Juan Pablo will share his research on the Atlantis-2 submarine cable and its landing site in Conil, a small coastal town in the south of Spain filled with ruins of colonial and information infrastructures. Drawing from archives, original interviews, observations, and mythology, he will weave a series of non-linear decolonial speculations around the historical and geopolitical genealogy of the internet’s infrastructure and think about the possible future of the internet as a submarine ruin.
His research aims to bring to the forefront the concealed colonial and material genealogies embedded in submarine cables, highlighting the internet’s materiality as a fragile system that is prone to decay and infrastructural repurposing by human and non-human agents. The second half of the gathering will open a space to collectively reflect on the internet’s contentious production and mediation of reality, proposing a mode of research on media technologies that operates from a relational and networked proximity.

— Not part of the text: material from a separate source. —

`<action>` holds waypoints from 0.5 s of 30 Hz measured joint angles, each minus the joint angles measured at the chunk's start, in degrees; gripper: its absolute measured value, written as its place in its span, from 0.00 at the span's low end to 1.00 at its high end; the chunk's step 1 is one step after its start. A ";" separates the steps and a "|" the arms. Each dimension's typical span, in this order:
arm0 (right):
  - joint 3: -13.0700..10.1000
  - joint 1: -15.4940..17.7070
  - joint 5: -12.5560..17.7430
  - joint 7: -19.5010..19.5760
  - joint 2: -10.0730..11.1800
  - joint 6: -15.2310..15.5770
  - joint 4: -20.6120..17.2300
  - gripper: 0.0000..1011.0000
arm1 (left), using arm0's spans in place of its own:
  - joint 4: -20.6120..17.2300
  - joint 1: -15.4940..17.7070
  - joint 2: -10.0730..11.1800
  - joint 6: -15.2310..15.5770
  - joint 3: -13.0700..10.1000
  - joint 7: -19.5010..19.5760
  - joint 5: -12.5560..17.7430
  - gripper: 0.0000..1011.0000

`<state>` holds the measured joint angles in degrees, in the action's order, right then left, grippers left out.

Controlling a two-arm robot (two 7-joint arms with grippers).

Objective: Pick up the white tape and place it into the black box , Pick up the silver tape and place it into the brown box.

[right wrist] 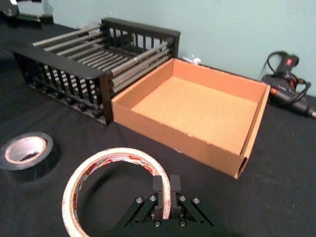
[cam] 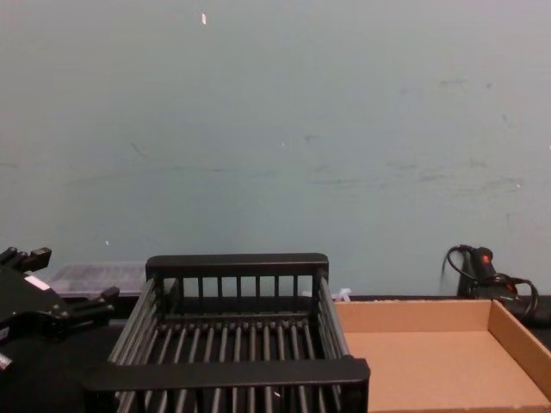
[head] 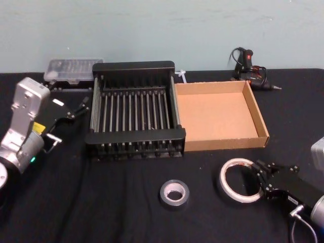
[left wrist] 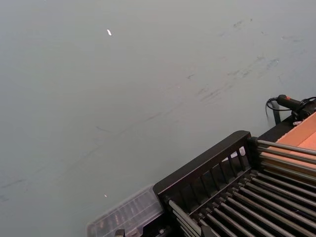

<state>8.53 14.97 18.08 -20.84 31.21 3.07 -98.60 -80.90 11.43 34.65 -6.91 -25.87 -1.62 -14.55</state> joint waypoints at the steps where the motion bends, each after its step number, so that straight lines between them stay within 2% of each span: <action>1: -0.03 0.00 0.00 -0.05 -0.01 -0.26 -0.07 0.09 | 0.00 0.00 0.00 0.00 0.00 0.00 0.00 0.99; 15: -0.87 -0.91 -0.36 -0.10 -0.70 -3.01 -1.63 0.09 | 0.00 0.00 0.00 0.00 0.00 0.00 0.00 0.99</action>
<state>7.66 14.06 17.72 -20.95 30.51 0.06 -100.23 -80.90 11.43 34.65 -6.91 -25.86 -1.62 -14.55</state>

Juan Pablo Pacheco Bejarano (Bogotá, 1991) is a visual artist and writer. Through texts, videos, web projects, and collaborative labs, his research explores the historical, poetic, and material intersections between the technosphere and the biosphere, telepathic networks, and the entanglement between water and the internet. He lives between Bogotá and many other places, virtual and physical, and is a professor at the Visual Arts Department of the Javeriana University and the Digital Narratives program at the Andes University in Colombia.